According to the arrested policeman, he would not put his hands behind his back, so they tasered him. He's identified as Dow Pursely, a Bible professor in Scranton, Pennsylvania. He's been charged with attempted burglary and resisting arrest peacefully. That's the charge. It's a charge in Florida. He has been taken off to jail -- Miles.
O'BRIEN: Bob, that leads me to a question about just the general mood there as time grows near to Terri's imminent death. Up until this point, you have described the protests and the arrests as choreographed, almost prearranged with the police to just, in a symbolic way, make a statement. Are things changing at this point?
FRANKEN: Well, they've been ratcheting up a little bit. Some of the relationships between the police and some of the demonstrators has turned a bit more hostile. The demonstrators have on occasion been calling the police names but until today no one had tried to do anything like this. This was somebody who was trying to sneak in, and as a result he got tasered.

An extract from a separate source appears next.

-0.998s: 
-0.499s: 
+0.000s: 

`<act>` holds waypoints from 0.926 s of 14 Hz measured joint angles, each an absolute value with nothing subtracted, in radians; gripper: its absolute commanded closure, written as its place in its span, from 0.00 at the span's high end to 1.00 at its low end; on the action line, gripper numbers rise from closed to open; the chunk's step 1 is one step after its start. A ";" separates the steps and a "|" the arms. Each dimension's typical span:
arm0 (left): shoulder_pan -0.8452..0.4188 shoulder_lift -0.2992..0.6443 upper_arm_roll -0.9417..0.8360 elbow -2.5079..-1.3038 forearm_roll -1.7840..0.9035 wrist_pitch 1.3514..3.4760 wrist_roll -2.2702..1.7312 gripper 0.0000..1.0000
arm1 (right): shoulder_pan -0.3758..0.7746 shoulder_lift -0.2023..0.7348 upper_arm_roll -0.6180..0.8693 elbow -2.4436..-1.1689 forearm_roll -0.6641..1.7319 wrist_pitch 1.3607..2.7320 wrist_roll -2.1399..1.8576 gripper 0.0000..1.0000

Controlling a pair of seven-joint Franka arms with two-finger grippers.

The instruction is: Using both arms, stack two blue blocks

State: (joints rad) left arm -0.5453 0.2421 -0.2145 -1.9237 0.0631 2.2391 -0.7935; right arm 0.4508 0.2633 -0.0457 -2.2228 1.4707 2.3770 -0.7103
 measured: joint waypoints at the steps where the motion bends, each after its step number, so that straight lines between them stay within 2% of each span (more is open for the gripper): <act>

O'BRIEN: All right, and one other thought here, seeing the Reverend Jesse Jackson there, there really is no reason to call in the Reverend Jackson at this point except to get some more attention. Are they truly, the Schindlers, at this point thinking that Jesse Jackson can somehow plead their case to somebody who can change things?
FRANKEN: Well, a lot of things. They've never denied that they've been trying to draw attention in any way they can. One of the concerns that they've had is that the public's perception out there has turned a bit negative because people who are not here are seeing that most of the demonstrators are from the religious right and there's a concern that religion is being imposed.

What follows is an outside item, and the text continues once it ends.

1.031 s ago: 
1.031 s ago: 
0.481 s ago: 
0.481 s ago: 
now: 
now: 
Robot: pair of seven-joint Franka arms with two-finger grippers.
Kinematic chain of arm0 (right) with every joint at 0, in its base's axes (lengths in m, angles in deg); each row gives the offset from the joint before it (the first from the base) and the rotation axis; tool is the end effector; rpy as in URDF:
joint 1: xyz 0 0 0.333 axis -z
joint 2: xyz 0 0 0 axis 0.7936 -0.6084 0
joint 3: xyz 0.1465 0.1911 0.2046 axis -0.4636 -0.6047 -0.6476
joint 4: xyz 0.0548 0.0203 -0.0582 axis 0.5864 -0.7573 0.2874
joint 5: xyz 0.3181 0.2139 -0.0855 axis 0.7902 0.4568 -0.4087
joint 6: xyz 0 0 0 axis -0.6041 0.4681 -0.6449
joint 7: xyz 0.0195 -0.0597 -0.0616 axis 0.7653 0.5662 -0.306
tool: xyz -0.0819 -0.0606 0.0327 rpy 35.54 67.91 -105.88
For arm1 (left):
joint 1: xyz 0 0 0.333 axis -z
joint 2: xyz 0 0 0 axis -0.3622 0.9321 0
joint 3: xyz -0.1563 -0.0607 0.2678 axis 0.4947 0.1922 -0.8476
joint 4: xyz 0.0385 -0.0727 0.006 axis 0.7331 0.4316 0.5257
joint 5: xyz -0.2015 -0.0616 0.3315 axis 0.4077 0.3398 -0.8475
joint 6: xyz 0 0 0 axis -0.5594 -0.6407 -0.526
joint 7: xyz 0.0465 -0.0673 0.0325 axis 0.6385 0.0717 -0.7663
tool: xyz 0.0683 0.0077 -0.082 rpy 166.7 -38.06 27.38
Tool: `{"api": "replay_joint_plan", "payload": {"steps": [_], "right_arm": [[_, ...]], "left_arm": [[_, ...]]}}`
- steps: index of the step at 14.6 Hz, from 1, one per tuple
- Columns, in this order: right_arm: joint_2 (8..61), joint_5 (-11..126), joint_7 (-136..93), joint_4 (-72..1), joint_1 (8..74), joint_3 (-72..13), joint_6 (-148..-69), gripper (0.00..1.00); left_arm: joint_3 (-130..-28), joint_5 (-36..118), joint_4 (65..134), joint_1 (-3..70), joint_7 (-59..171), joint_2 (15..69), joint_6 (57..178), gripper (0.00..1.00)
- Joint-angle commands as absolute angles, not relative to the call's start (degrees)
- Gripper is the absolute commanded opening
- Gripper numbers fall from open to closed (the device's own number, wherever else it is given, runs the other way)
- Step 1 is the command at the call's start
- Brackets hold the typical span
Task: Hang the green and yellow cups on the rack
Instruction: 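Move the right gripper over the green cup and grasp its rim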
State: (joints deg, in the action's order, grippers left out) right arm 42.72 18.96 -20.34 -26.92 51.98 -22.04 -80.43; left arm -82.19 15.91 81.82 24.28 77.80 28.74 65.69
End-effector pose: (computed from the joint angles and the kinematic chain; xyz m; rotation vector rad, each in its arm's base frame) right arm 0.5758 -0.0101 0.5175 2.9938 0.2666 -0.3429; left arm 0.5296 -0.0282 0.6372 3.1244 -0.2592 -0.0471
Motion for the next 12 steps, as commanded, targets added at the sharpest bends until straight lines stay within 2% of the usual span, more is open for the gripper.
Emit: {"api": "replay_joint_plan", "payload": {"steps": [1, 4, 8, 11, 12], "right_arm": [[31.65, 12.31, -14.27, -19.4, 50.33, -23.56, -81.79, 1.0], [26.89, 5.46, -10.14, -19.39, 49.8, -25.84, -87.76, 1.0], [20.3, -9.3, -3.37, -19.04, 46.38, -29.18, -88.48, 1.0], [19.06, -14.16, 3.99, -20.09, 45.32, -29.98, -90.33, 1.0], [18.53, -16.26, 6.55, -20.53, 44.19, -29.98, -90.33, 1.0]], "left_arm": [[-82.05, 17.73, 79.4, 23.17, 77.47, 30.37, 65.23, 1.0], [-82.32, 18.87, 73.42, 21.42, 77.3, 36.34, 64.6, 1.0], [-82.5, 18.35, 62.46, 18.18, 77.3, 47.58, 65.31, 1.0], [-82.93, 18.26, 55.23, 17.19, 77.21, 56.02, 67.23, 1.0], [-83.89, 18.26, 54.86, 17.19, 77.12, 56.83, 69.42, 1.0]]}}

Of course, Jesse Jackson is normally described as being on the left, and so it might be an advantage for the family to have somebody on the other side of the political spectrum to say this is beyond politics.
O'BRIEN: I guess on the surface it seems like unlikely allies.
FRANKEN: Well, the Reverend Jesse Jackson has been in many, many public places, as we all know, and he would say it is beyond politics, that this is a moral issue that he would share with the conservative right and the conservative religionists.
O'BRIEN: CNN's Bob Franken in Pinellas Park, thank you very much.
At this point you probably think you know Terri Schiavo, but you're probably long. Later on LIVE FROM, CNN's Paula Zahn introduces us to Terri Schiavo, the person, before she was Terri Schiavo, the patient, or symbol or flash point. It is a remarkable story, and you'll see it here only on CNN.
BETTY NGUYEN, CO-HOST: Miles, many today are asking why no tsunami? A day after the second great earthquake in three months shook the ocean floor off the western coast of Sumatra, hundreds are dead. Damage is substantial. Aftershocks, well, they are a danger, but it could have been worse.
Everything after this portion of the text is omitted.